Crypto World
More than 90% of Web3 games failed after $15 billion boom as gamers never showed up: Caladan
Web3 gaming burned through up to $15 billion chasing a token-driven future that gamers never bought into.
Data from Caladan, a market-making and trading firm, shows roughly 93% of so-called GameFi projects are now effectively dead, with token values down about 95% from their 2022 peaks and funding to studios collapsing 93% by 2025.
Investors and studios poured billions into tokens and non-fungible tokens (NFTs) before building blockchain-based games containing tradable properties. Then capital shifted into AI, asset tokenization and infrastructure, and more than 300 games shut down, turning Web3 gaming into a cautionary tale about chasing speculation over product-market fit.
“Capital was destroyed at every layer simultaneously,” the report states, pointing to venture capital, retail NFT buyers, gaming guilds and Telegram’s 300-million-user tap-to-earn wave as parallel casualties. Hamster Kombat alone lost 96% of its users within six months of launch. YGG, the flagship gaming-guild token, trades 99.6% below its November 2021 peak.

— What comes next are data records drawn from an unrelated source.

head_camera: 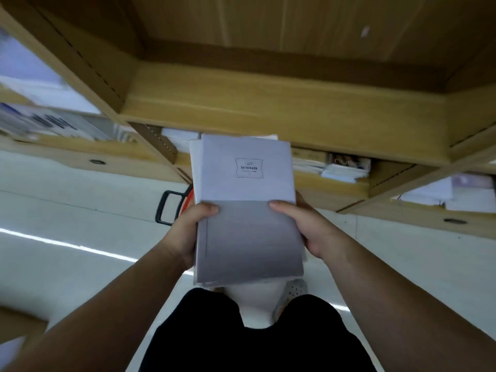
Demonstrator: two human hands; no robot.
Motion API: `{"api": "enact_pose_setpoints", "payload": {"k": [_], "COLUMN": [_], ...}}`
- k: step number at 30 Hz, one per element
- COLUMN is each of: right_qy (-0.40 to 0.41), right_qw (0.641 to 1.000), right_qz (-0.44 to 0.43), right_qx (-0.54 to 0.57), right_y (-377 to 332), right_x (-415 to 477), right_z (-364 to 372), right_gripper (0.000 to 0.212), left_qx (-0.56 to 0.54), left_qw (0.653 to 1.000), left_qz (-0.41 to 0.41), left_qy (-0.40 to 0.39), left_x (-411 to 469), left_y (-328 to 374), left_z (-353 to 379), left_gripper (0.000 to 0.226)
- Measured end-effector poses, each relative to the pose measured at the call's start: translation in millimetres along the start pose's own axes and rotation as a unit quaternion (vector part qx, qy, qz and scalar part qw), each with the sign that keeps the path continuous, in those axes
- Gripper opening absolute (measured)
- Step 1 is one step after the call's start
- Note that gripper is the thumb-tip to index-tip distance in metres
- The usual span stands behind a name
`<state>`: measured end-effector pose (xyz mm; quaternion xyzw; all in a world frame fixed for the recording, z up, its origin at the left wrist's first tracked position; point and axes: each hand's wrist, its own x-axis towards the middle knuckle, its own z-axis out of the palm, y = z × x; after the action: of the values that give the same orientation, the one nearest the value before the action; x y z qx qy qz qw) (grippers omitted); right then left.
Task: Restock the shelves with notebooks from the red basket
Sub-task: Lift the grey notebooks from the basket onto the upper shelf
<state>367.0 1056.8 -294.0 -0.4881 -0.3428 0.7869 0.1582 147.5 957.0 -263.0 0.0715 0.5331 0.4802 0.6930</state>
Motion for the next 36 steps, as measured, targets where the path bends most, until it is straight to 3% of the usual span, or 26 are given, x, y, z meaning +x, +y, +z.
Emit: {"api": "enact_pose_setpoints", "payload": {"k": [2, 4, 7, 11, 16, 21, 24, 30, 36], "right_qy": [-0.005, 0.002, 0.024, 0.074, 0.153, 0.187, 0.209, 0.206, 0.210], "right_qw": [1.000, 1.000, 0.998, 0.993, 0.976, 0.955, 0.955, 0.975, 0.975], "right_qz": [-0.020, -0.029, -0.041, -0.063, -0.100, -0.183, -0.179, -0.074, -0.072], "right_qx": [0.004, 0.008, 0.034, 0.073, 0.118, 0.142, 0.114, 0.043, 0.023], "right_y": [-19, -33, -50, -70, -104, -146, -160, -150, -150], "right_x": [-13, -19, -17, 1, 14, 26, 73, 183, 207], "right_z": [11, 23, 47, 88, 140, 171, 174, 180, 184], "right_gripper": [0.042, 0.046, 0.046, 0.046, 0.069, 0.071, 0.059, 0.037, 0.027], "left_qx": [-0.008, -0.006, 0.013, 0.051, 0.104, 0.141, 0.161, 0.180, 0.158], "left_qw": [1.000, 0.999, 0.999, 0.997, 0.986, 0.974, 0.977, 0.983, 0.986], "left_qz": [0.020, 0.025, 0.018, 0.004, -0.015, -0.009, -0.009, -0.044, -0.023], "left_qy": [-0.014, -0.024, -0.029, -0.057, -0.130, -0.175, -0.142, -0.010, 0.046], "left_x": [-13, -20, -17, 3, 26, 60, 98, 158, 167], "left_y": [16, 32, 62, 117, 197, 259, 274, 274, 270], "left_z": [7, 7, -3, -29, -48, -59, -76, -119, -140], "left_gripper": [0.059, 0.057, 0.075, 0.079, 0.047, 0.053, 0.056, 0.024, 0.044]}}
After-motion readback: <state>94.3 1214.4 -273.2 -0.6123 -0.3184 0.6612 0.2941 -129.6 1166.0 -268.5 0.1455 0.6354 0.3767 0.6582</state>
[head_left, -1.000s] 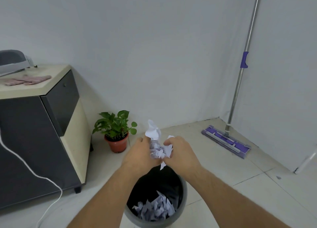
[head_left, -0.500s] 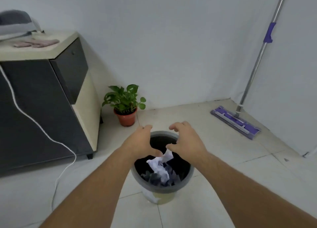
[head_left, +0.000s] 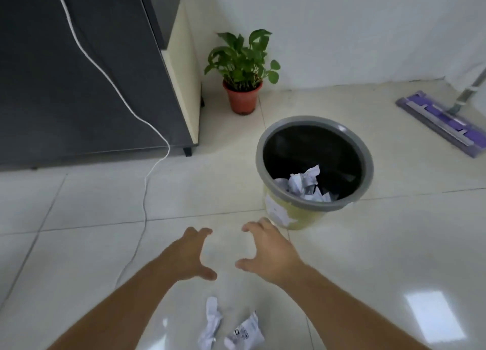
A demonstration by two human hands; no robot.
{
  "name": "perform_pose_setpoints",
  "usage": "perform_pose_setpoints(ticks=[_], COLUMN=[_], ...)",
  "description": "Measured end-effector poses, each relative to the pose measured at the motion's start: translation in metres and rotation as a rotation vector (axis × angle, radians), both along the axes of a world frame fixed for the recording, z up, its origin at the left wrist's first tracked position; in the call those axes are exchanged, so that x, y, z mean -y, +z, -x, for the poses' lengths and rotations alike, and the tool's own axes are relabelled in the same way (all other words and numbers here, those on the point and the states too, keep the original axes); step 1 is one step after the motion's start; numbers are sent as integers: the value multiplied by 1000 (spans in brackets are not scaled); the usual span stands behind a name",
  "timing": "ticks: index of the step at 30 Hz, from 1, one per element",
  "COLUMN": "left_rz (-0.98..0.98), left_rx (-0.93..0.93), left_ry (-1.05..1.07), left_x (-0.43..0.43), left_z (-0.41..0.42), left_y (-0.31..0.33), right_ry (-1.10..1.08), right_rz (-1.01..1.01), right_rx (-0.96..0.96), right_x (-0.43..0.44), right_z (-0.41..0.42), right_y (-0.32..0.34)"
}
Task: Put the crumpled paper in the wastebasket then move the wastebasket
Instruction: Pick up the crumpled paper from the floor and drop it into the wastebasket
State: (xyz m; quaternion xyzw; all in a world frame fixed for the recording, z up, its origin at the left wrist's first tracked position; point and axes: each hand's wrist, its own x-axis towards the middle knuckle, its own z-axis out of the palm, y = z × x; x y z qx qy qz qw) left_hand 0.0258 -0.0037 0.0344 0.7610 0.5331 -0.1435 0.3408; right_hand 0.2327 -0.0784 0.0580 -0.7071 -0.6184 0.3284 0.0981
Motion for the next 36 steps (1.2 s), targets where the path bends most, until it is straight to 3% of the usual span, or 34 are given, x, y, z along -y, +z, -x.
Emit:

Individual post-mortems are brutal. Pixelmon raised $70 million in a 2022 NFT mint and, four years on, still has no public game. Ember Sword burned through $18 million over seven years of development before shutting down last May with no refunds. Gala Games is embroiled in a lawsuit alleging its co-founder diverted $130 million in tokens. Square Enix quietly wound down its Symbiogenesis experiment last July.
Structural mismatch
The failure wasn’t just a bad cycle or weak execution. The data indicate it was a structural mismatch between a model built around financial incentives and an audience that consistently signaled it wanted entertainment instead.
At the heart of the boom was GameFi, the play-to-earn model that turned gameplay into a financial feedback loop.
Players bought tokens or NFTs, earned rewards in those same assets, and cashed in as long as newcomers kept piling in. Once the inflows slowed, the math broke down. Token prices slumped, rewards thinned out, and users walked away — dragging entire in-game economies down with them.
Axie Infinity, the sector’s one-time flagship, watched daily active users crater from roughly 2.7 million at the peak to around 5,500 today, according to DappRadar data.
The demand side never caught up with the flood of capital. Even at the height of the mania, just 12% of gamers had tried a crypto game, according to a Coda Labs survey, cited by Caladan.
Capital allocation made the problem worse. Studios raised tens or hundreds of millions of dollars before shipping viable products, removing the pressure to build games that could retain players.
The most telling data point may be where the money went instead. Gaming commanded 62.5% of all Web3 venture investment in 2022; by 2025, its share had collapsed to single digits as AI, real-world-asset tokenization and layer-2 infrastructure absorbed the displaced capital.
Even Animoca Brands, the sector’s most prolific backer, has cut gaming to roughly 25% of its portfolio and is pivoting to stablecoins, RWAs and AI.
At the same time, development timelines stretched three to five years, while tokens traded in real time and demanded constant momentum. By the time many projects were ready to launch, their associated tokens had already collapsed.
The result is a sector that expanded rapidly on speculative demand and contracted just as quickly when that demand faded. More than 300 blockchain games have shut down, according to DappRadar, and remaining investment has shifted away from titles toward infrastructure.
What was once pitched as the future of gaming now looks more like a cautionary example of what happens when financial engineering runs ahead of product market fit.